Site icon Vivagoal.com

Obrolan Vigo: Tembok Pertahanan Asal Tengah dan Selatan Italia

Nesta dan Cannavaro

Vivagoal Serie ASepakbola Italia terkenal dengan pertahanan yang rapat dan sulit ditembus. Berbeda dengan “parkir bus”, seni bertahan yang dimainkan oleh sepak bola Italia tidak hanya sekedar menumpuk banyak pemain di zona pertahanan.

Berbeda dengan Inggris yang mengandalkan kick ‘n’ rush, atau Brazil yang mengusung jogo bonito. Sepak bola Italia terkadang memberikan kesan lambat bahkan cenderung membosankan bagi banyak orang.

Pelatih Tim Nasional Inggris, Gareth Southgate mengungkapkan kekagumannya pada permainan bertahan Italia. Menurutnya pola permainan bertahan Gli Azzuri  memainkan pola dan taktik bertahan yang lengkap.

“Lini belakang mereka yang terbaik, mulai dari organisasi taktik dan detial penjagaan pemain,” ujar Southgate.

Setiap generasi, Italia hampir pasti memiliki sosok pemain bertahan yang disegani lawan. Mulai dari Giacinto Facchetti, Claudio Gentile, Franco Baresi, Paolo Maldini, Alessandro Nesta, Fabio Cannavaro, hingga Giorgio Chiellini.

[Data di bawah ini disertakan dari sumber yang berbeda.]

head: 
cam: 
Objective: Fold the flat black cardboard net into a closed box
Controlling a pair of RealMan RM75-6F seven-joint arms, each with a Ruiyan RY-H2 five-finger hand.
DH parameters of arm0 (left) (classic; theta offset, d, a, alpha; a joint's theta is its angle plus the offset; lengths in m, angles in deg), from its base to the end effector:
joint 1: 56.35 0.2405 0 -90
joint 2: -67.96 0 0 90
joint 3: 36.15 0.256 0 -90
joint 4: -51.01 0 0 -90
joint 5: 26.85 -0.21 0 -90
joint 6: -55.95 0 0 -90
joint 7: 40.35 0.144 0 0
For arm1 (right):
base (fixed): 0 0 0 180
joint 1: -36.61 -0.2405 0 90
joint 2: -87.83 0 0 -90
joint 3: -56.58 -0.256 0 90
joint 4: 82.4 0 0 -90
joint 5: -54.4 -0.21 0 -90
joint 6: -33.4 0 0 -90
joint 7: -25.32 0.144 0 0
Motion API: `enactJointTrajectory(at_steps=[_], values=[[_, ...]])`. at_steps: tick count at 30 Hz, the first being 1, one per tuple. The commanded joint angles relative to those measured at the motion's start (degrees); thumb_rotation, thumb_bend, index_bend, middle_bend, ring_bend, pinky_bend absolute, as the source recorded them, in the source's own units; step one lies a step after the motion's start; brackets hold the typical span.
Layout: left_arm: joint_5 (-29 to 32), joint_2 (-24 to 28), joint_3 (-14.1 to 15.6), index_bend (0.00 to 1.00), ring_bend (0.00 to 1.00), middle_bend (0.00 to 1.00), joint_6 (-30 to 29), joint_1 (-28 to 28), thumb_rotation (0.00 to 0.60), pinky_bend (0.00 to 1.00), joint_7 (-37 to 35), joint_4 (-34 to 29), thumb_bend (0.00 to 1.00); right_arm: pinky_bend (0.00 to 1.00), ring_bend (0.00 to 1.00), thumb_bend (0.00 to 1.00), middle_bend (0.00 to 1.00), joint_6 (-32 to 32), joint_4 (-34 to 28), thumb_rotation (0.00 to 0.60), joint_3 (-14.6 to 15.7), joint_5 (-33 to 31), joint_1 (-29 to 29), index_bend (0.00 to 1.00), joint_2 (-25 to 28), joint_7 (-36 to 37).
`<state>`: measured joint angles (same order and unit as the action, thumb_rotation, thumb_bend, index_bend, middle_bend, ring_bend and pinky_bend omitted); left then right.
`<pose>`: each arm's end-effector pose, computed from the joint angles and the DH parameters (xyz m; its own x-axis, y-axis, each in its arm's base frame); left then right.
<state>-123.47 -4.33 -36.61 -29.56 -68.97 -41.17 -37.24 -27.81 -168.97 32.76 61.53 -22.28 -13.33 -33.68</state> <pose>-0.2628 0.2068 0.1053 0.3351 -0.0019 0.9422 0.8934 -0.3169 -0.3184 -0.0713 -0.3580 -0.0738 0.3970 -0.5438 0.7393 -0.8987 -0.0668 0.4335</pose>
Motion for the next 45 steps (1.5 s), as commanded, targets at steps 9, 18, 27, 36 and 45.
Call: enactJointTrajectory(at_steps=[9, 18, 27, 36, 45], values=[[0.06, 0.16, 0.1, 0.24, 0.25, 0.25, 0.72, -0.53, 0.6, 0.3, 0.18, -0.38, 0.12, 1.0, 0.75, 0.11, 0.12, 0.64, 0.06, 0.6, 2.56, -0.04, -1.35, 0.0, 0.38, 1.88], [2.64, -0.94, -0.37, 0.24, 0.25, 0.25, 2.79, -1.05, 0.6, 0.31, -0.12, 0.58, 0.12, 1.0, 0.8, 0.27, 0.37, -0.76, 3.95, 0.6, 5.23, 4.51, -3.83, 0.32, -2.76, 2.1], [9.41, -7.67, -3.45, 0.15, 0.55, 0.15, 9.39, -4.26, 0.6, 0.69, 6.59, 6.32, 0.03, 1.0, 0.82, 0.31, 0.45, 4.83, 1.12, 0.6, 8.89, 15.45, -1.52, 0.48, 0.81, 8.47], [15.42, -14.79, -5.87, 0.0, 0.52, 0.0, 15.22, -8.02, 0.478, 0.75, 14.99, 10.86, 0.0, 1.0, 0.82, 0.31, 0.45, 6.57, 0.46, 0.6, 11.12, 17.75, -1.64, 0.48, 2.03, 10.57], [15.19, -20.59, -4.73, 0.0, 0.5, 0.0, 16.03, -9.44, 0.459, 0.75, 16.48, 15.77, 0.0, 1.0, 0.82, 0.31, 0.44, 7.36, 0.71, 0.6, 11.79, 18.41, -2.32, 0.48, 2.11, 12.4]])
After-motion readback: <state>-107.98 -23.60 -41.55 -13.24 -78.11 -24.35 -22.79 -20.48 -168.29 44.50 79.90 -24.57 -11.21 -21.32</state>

Alessandro Nesta dan Fabio Cannavaro merupakan salah satu duet bek Italia terbaik dalam medio 90an hingga 2000an. Keduanya tak pernah sekalipun berada dalam satu klub yang sama.

Tetapi ketika membela tim nasional Italia, keduanya dapat bahu-membahu dan saling melengkapi dalam menjaga pertahanan. Lantas apa yang membuat mereka menjadi pasangan bek terbaik Italia?

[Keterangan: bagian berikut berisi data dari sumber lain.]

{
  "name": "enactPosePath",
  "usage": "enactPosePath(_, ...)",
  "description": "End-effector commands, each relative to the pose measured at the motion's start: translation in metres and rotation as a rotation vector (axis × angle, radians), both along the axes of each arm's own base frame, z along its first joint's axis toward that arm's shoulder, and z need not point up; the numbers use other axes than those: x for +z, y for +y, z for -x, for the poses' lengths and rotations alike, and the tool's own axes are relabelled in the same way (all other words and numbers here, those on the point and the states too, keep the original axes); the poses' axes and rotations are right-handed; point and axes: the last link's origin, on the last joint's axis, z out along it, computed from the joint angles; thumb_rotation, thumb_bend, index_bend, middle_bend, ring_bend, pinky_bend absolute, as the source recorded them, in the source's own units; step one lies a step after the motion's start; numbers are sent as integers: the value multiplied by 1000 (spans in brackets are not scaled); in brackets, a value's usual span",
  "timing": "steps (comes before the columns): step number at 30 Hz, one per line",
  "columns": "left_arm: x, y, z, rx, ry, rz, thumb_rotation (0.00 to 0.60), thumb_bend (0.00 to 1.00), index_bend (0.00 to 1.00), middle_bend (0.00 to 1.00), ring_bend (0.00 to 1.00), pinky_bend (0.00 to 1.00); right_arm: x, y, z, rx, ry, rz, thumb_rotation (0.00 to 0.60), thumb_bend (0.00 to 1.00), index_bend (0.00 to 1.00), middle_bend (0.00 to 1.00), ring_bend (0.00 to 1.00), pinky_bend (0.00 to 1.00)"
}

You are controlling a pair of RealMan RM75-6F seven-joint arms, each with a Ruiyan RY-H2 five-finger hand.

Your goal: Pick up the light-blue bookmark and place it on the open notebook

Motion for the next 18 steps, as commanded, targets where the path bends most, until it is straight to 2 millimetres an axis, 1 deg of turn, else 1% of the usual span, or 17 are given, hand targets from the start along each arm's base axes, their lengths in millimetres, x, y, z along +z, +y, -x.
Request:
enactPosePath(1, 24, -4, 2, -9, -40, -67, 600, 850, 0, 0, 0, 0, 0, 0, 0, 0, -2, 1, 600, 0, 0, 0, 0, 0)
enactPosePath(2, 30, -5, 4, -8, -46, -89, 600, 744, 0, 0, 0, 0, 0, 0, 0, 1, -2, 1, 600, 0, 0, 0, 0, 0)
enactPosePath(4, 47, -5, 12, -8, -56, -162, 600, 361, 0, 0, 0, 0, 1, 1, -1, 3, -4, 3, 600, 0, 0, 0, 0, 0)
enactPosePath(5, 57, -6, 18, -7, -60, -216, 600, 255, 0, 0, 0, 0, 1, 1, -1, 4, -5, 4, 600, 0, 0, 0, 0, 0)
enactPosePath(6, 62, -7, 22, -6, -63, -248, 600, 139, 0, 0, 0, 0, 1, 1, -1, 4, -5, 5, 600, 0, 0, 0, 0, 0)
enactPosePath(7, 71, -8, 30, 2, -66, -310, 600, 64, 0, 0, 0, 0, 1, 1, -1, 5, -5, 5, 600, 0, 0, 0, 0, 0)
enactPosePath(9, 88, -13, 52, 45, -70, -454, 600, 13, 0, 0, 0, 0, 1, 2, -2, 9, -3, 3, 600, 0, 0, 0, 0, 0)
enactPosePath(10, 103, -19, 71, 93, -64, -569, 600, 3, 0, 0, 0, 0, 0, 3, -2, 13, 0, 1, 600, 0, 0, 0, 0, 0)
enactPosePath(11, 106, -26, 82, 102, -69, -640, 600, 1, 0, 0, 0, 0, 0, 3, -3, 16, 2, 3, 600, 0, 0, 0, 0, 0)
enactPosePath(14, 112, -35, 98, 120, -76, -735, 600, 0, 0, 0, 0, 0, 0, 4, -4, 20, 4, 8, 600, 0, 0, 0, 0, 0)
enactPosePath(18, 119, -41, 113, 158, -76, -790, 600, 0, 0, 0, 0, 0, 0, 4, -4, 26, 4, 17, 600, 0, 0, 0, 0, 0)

Kebersamaan Sejak Usia Muda

Keduanya pertama kali dipasangkan sebagai bagian dari catenaccio-sistem pertahanan-Italia saat di Piala Eropa U-21 1996 di Spanyol. Mereka berdua menjadi pilihan utama pelatih Italia saat itu, Cesare Maldini. Bagi Alessandro Nesta, Piala Eropa junior 1996 menjadi pengalaman internasional pertamanya, sementara Cannvaro, sudah terlebih dahulu bermain dalam level tersebut dua tahun sebelumnya.

Meski begitu, Nesta mampu memaksimalkan kesempatan tersebut dengan tampil mengesankan bersama pemain lain dalam menjaga pertahanan Italia. Hasilnya, dari empat pertandingan, gawang Italia hanya dua kali dibobol oleh lawan.

Menjadi lebih spesial karenanya, Italia sukses menjadi juara dengan mengalahkan tuan rumah Spanyol melalui adu pinalti. Dimana Cannavaro pun terpilih menjadi pemain terbaik selama kompetisi.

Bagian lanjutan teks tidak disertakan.